## What the task asks
Look through the listing below, and wherever a line has the string "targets", copy it.
================
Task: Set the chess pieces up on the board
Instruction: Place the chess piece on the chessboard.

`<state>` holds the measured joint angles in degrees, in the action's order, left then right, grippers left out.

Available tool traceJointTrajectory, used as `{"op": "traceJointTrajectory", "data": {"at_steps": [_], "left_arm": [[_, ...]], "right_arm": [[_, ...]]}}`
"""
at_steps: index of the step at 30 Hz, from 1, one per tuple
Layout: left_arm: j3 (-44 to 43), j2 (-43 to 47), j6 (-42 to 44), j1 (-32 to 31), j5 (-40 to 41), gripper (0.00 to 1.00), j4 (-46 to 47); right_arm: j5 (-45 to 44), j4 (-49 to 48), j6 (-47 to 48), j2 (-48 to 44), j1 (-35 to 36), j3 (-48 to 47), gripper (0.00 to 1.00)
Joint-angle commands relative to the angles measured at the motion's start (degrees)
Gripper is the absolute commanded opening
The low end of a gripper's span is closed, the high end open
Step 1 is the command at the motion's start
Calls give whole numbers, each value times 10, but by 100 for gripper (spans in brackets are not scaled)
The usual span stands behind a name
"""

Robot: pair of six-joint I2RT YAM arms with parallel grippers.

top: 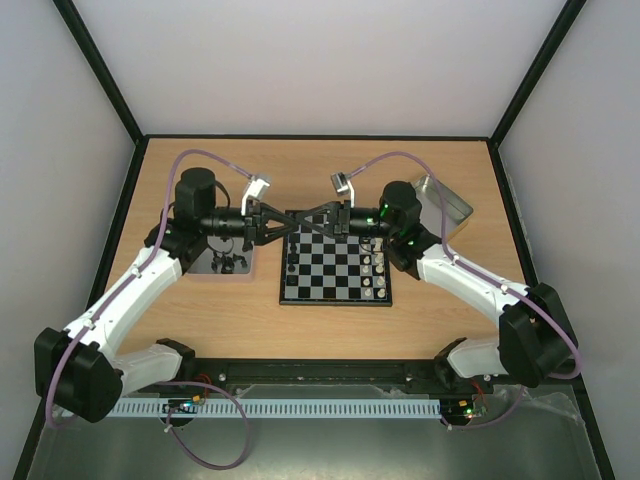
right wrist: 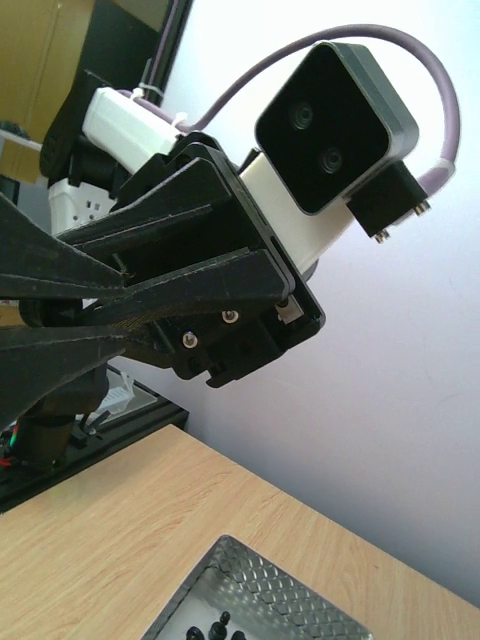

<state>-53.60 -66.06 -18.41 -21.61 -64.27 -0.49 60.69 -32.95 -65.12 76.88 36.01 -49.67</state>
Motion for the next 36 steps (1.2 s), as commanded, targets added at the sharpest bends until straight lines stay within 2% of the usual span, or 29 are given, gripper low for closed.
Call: {"op": "traceJointTrajectory", "data": {"at_steps": [1, 3, 7, 10, 13, 16, 21, 28, 36], "left_arm": [[-5, -11, -1, -1, 29, 18, 6], [-8, -16, -2, -1, 41, 29, -1], [-8, -22, -5, 4, 115, 68, -29], [11, -18, -20, 19, 174, 81, -26], [35, -11, -53, 47, 236, 85, -14], [55, -4, -95, 75, 307, 85, -10], [69, 1, -117, 95, 438, 85, -52], [83, -6, -106, 101, 448, 85, -61], [85, -17, -99, 105, 445, 85, -60]], "right_arm": [[9, 1, 17, -3, 10, -1, 2], [-12, 27, 36, -2, 10, -7, 2], [-108, 145, 138, -2, 10, -39, 2], [-226, 248, 223, 8, 10, -65, 2], [-373, 287, 301, 36, 13, -73, 2], [-513, 269, 365, 76, 23, -67, 2], [-658, 236, 429, 176, 40, -93, 2], [-689, 219, 446, 301, 54, -161, 2], [-685, 219, 446, 374, 60, -210, 2]]}}
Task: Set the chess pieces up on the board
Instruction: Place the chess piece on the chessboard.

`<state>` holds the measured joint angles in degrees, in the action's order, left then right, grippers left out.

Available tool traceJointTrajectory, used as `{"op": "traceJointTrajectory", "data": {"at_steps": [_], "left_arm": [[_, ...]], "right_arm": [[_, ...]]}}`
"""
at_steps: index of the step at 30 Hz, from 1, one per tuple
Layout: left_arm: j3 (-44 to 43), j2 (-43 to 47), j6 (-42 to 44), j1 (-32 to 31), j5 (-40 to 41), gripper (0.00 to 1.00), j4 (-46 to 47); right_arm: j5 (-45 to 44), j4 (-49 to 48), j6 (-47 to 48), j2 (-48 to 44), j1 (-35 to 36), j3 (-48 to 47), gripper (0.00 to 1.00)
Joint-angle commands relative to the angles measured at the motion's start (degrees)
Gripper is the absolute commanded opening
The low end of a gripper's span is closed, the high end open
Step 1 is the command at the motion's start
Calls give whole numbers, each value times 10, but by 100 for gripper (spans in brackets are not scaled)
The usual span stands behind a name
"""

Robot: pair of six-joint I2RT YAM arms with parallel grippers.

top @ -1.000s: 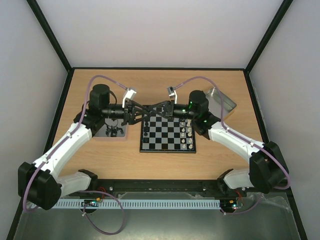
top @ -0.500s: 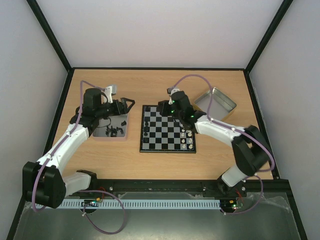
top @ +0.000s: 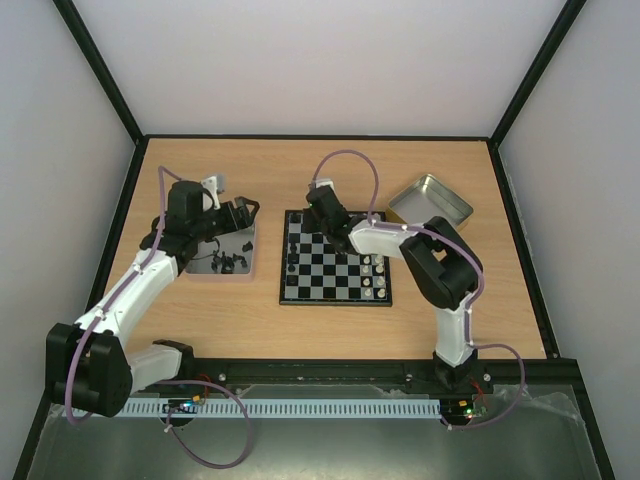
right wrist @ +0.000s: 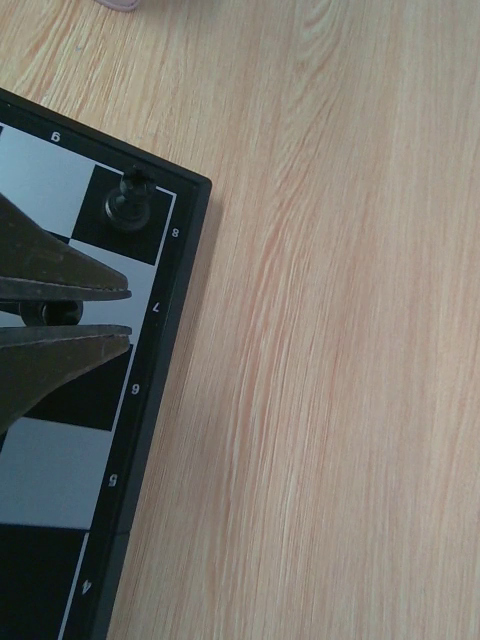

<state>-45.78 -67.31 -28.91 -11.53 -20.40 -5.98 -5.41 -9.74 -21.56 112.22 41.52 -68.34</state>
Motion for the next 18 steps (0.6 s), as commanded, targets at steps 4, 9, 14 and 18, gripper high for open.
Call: {"op": "traceJointTrajectory", "data": {"at_steps": [4, 9, 14, 18], "left_arm": [[7, -14, 7, 6, 3, 85, -3], [3, -20, 5, 8, -2, 84, -2], [3, -22, 4, 9, -3, 84, -2], [2, -22, 4, 9, -4, 84, -4]], "right_arm": [[-25, -5, 17, 48, 6, -46, 2], [-18, 8, 23, 76, 6, -69, 2], [-12, 8, 24, 90, 7, -75, 3], [-8, 10, 26, 95, 7, -77, 5]]}}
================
## Answer area
Motion for the next 36 steps (1.2 s), as commanded, targets added at the sharpest bends until straight lines stay within 2% of the usual span, or 29 are given, gripper low for closed.
Motion for the next 18 steps (0.6 s), as commanded, targets at steps 4, 9, 14 and 18, gripper high for open.

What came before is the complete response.